- **REQUIREMENT**
Print the lines that run from the line with "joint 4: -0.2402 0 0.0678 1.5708" to the line with "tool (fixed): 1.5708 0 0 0", keeping both end lines, exactly as they appear in the entries below, and nothing else.
# # #
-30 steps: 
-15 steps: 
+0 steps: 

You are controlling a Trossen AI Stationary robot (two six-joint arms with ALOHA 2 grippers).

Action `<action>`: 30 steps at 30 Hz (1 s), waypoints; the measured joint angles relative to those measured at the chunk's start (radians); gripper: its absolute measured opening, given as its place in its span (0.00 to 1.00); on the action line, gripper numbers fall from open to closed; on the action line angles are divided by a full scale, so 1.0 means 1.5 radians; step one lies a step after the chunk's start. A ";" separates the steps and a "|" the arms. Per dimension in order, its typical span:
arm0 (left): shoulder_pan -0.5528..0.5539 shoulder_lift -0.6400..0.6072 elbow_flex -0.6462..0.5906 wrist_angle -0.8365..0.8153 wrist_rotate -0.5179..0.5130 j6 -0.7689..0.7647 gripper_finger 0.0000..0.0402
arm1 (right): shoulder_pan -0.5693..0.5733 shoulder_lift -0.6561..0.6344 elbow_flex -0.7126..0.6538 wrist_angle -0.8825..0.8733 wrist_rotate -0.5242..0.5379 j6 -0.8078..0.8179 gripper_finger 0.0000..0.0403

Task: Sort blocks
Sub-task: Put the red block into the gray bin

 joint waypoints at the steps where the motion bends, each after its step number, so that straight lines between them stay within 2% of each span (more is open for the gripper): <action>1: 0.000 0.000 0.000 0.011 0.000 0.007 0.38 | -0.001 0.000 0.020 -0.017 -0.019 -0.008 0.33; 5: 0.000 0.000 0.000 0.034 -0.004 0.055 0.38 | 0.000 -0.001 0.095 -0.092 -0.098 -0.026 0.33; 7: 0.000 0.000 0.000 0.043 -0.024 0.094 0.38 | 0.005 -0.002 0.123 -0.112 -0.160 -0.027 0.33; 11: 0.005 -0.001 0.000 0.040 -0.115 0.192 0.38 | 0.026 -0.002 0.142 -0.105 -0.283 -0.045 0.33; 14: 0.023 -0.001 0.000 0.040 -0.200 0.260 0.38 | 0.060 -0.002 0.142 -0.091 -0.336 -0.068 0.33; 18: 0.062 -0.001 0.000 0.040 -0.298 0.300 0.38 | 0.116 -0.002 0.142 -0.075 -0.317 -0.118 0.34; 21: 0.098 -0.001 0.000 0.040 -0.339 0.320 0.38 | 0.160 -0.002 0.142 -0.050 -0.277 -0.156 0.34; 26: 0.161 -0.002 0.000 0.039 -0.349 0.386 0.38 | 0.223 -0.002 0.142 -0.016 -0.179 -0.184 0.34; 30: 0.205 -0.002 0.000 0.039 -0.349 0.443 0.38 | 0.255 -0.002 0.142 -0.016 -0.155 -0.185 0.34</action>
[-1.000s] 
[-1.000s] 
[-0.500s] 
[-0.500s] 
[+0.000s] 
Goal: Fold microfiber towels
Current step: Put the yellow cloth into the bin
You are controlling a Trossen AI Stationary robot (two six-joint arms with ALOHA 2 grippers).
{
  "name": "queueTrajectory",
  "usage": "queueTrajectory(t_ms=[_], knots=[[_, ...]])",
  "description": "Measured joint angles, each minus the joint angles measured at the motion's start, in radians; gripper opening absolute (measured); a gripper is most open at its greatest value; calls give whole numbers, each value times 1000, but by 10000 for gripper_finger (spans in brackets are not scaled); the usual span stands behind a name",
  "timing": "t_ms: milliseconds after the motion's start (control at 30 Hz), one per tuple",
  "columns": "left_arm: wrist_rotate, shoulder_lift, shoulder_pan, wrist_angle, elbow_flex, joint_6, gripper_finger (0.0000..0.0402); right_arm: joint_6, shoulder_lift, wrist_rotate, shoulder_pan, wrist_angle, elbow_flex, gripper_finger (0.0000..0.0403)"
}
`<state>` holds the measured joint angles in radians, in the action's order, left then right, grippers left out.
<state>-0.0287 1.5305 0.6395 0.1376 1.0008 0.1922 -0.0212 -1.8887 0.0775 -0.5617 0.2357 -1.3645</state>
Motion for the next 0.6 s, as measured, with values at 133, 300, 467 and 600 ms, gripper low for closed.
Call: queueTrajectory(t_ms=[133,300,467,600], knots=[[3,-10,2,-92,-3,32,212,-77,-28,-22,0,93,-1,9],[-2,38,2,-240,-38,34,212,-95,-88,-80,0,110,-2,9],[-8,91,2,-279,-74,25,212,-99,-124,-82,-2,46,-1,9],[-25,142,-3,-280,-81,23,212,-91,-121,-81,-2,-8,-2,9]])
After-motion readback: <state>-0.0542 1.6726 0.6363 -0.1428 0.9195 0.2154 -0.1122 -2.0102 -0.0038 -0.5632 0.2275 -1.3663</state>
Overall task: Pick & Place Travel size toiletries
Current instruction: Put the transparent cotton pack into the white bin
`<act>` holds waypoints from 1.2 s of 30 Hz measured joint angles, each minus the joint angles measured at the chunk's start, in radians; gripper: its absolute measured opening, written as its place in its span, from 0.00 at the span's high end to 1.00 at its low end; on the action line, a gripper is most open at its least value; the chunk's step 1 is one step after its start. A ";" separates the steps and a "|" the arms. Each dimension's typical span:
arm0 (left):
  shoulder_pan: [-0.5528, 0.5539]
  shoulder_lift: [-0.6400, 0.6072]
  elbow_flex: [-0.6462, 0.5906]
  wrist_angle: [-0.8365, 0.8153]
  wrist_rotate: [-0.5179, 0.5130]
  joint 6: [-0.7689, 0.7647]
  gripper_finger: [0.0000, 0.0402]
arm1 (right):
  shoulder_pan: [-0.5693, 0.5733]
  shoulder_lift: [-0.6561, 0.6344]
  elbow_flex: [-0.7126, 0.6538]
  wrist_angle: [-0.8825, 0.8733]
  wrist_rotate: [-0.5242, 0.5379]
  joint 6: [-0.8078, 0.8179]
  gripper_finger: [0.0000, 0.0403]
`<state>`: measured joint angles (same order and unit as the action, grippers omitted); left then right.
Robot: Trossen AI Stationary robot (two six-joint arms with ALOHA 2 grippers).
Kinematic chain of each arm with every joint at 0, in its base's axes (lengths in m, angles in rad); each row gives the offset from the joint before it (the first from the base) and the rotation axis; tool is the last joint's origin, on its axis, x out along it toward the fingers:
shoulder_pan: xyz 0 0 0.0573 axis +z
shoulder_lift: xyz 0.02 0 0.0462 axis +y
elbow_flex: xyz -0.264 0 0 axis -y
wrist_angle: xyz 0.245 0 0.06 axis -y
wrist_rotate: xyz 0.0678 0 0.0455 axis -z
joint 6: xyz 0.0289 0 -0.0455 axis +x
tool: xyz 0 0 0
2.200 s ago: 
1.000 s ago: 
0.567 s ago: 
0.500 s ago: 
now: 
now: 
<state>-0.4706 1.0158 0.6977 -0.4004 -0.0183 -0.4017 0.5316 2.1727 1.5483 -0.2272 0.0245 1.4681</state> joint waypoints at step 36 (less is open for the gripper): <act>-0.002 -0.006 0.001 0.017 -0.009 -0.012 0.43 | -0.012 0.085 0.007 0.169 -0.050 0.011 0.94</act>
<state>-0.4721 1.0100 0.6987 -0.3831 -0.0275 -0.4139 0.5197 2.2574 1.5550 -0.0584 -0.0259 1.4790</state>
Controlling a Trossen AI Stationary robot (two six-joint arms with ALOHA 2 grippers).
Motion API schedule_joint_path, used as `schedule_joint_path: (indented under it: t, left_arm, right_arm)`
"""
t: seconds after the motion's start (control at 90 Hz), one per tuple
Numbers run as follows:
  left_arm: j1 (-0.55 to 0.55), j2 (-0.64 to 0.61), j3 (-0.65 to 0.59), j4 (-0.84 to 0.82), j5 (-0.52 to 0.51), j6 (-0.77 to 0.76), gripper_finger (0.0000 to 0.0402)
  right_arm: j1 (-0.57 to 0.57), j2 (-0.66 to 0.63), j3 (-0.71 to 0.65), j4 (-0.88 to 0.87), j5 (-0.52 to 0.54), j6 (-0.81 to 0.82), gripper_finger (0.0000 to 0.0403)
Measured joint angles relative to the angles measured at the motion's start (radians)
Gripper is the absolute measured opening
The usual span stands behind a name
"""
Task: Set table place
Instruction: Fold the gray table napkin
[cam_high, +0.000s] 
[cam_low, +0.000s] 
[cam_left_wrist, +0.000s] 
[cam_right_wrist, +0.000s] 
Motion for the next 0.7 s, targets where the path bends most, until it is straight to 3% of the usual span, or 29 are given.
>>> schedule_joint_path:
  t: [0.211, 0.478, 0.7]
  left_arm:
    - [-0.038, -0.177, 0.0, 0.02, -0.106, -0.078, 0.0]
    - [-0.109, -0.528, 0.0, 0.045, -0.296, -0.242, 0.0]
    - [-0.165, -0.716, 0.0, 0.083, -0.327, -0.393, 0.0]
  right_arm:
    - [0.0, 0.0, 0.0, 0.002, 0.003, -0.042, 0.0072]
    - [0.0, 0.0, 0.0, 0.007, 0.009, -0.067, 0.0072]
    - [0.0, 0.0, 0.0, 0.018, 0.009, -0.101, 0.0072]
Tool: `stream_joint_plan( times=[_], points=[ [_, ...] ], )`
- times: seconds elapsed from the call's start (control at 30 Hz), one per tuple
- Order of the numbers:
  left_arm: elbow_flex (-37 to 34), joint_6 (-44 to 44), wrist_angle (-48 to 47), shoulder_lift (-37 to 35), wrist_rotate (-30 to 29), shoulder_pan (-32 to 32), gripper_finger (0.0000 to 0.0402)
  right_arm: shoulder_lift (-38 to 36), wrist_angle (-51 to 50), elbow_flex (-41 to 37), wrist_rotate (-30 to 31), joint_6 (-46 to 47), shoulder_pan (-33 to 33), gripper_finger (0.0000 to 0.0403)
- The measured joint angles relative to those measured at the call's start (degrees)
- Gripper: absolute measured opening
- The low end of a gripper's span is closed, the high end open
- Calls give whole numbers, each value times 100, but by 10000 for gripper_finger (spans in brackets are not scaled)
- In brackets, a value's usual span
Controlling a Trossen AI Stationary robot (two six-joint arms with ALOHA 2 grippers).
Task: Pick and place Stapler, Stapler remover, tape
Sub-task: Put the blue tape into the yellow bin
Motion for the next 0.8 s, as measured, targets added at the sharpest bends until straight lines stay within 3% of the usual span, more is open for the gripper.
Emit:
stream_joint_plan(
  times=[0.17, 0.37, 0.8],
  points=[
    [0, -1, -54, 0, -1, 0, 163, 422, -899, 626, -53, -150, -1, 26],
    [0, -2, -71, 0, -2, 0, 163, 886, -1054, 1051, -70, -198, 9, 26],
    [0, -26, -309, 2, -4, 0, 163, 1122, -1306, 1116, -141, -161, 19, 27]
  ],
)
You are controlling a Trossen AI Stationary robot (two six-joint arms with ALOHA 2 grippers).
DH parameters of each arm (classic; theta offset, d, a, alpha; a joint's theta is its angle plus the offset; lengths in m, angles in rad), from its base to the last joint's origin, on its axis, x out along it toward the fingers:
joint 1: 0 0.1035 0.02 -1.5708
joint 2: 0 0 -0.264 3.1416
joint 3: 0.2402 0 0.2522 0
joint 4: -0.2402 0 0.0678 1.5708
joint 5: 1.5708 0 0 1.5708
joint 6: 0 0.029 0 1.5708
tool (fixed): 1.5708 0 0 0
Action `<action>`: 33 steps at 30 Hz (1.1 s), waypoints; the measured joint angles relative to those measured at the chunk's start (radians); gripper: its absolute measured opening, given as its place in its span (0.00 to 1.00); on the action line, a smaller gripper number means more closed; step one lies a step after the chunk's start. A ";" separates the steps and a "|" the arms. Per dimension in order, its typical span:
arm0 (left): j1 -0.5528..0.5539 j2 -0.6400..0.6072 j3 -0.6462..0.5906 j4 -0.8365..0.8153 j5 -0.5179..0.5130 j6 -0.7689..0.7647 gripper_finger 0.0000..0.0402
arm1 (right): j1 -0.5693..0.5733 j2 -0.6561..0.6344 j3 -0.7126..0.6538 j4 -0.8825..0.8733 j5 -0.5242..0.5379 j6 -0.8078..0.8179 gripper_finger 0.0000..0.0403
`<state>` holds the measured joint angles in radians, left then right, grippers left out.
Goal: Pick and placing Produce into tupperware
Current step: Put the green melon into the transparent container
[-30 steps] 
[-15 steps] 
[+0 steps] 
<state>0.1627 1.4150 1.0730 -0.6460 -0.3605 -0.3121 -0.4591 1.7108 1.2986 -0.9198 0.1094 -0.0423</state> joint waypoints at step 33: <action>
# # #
- **RESULT BELOW**
joint 4: -0.2402 0 0.0678 1.5708
joint 5: 1.5708 0 0 1.5708
joint 6: 0 0.029 0 1.5708
tool (fixed): 1.5708 0 0 0

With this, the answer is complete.